III)          Mode opératoire

a)      Ajout de formaldéhyde et sonication

Les cellules sont mises en présence de formaldéhyde créant des liaisons covalentes entre protéines et ADN. La sonication va permettre de couper les séquences d’ADN [1].

       b)  Extraction au phénol-chloroforme

L’extraction repose sur la différence de solubilité des acides nucléiques et des protéines dans une émulsion à deux phases. Le mélange de phénol et de chloroforme solubilise les lipides et dénature les protéines, qui vont s’agréger dans la phase organique. L’ADN hydrosoluble va rester dans la phase aqueuse. La présence de formaldéhyde permet de conserver les liaisons ADN-protéine. Sans formaldéhyde, les protéines se détacheraient de l’ADN au cours de l’extraction [1].

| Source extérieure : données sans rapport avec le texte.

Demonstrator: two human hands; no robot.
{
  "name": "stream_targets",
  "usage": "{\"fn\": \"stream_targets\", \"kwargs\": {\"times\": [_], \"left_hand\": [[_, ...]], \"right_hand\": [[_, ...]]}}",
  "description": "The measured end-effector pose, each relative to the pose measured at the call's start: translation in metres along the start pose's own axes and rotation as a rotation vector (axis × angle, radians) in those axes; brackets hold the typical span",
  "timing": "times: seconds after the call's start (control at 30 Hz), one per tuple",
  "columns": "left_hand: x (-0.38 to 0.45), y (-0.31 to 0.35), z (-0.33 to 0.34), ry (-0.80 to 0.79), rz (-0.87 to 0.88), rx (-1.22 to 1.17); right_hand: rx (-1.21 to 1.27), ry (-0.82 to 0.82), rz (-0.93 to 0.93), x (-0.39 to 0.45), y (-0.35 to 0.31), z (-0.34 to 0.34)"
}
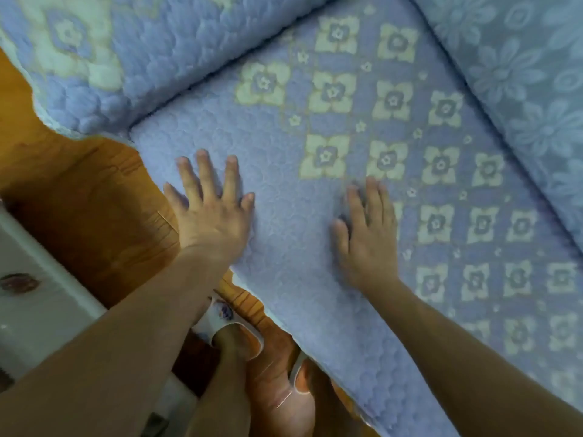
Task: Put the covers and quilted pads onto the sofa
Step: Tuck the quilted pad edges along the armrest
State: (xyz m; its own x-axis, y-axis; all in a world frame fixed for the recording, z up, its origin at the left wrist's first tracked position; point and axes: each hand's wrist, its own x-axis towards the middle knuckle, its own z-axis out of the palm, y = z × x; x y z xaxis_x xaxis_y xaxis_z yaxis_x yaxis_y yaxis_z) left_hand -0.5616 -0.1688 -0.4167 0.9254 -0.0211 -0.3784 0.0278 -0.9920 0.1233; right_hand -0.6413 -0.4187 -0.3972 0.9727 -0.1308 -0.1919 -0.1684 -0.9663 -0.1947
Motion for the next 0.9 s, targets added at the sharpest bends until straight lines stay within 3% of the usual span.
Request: {"fn": "stream_targets", "kwargs": {"times": [0.07,0.17,0.23,0.33,0.43,0.5,0.6,0.67,0.77,0.8,0.9], "left_hand": [[-0.004,0.004,-0.012,-0.050,-0.031,0.033],[-0.016,0.012,-0.025,-0.029,0.000,0.156],[-0.037,0.034,-0.032,0.008,0.184,0.307],[-0.098,0.085,-0.015,-0.083,0.683,0.434],[-0.174,0.130,0.021,-0.259,0.918,0.351],[-0.217,0.142,0.042,-0.339,0.907,0.391],[-0.260,0.138,0.060,-0.463,0.721,0.442],[-0.277,0.145,0.054,-0.440,0.597,0.582],[-0.293,0.177,0.024,-0.639,0.402,0.604],[-0.302,0.189,0.008,-0.687,0.389,0.582],[-0.336,0.221,-0.052,-0.643,0.418,0.537]], "right_hand": [[0.017,-0.115,0.207,-0.081,0.042,0.001],[0.079,-0.282,0.693,-0.188,0.092,0.000],[0.128,-0.376,0.883,-0.212,0.101,-0.008],[0.198,-0.317,0.832,-0.201,0.088,-0.017],[0.257,-0.181,0.501,-0.199,0.071,-0.018],[0.175,-0.163,0.441,-0.238,0.087,-0.011],[0.124,-0.297,0.861,-0.353,0.150,-0.001],[0.161,-0.464,1.000,-0.420,0.190,-0.010],[0.383,-0.615,1.256,-0.464,0.238,-0.040],[0.464,-0.673,1.299,-0.470,0.246,-0.058],[0.543,-0.670,1.143,-0.476,0.248,-0.135]]}}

L’ADN lié à des protéines va donc se situer dans la phase organique et l’ADN libre dans la phase aqueuse. On considère que la majorité des protéines liées à l’ADN correspond aux histones, protéines constitutives des nucléosomes. L’ADN de la phase aqueuse correspond donc aux séquences régulatrices, comportant peu ou pas de nucléosomes [1].

       c) Hybridation sur puces à ADN

L’ADN de la phase aqueuse est prélevé, amplifié par PCR quantitative, puis couplé à un fluorochrome, et hybridé sur des puces à ADN [1].

Figure 1 : Les différentes étapes  de la méthode FAIRE [1]

IV)           Présentation et interprétation des résultats

L’analyse des régions isolées par la méthode FAIRE peut se faire selon deux méthodes. La plupart des études utilisent d’abord une méthode à haut débit de puce à ADN, car c’est une méthode puissante, qui permet d’analyser un génome entier sans avoir besoin de connaître les séquences à rechercher.

Le résultat final se présente sous la forme de pics correspondant aux régions du génome dépourvues de nucléosomes, et donc aux régions régulatrices de l’ADN. Une analyse par algorithme est nécessaire pour trouver les pics significatifs.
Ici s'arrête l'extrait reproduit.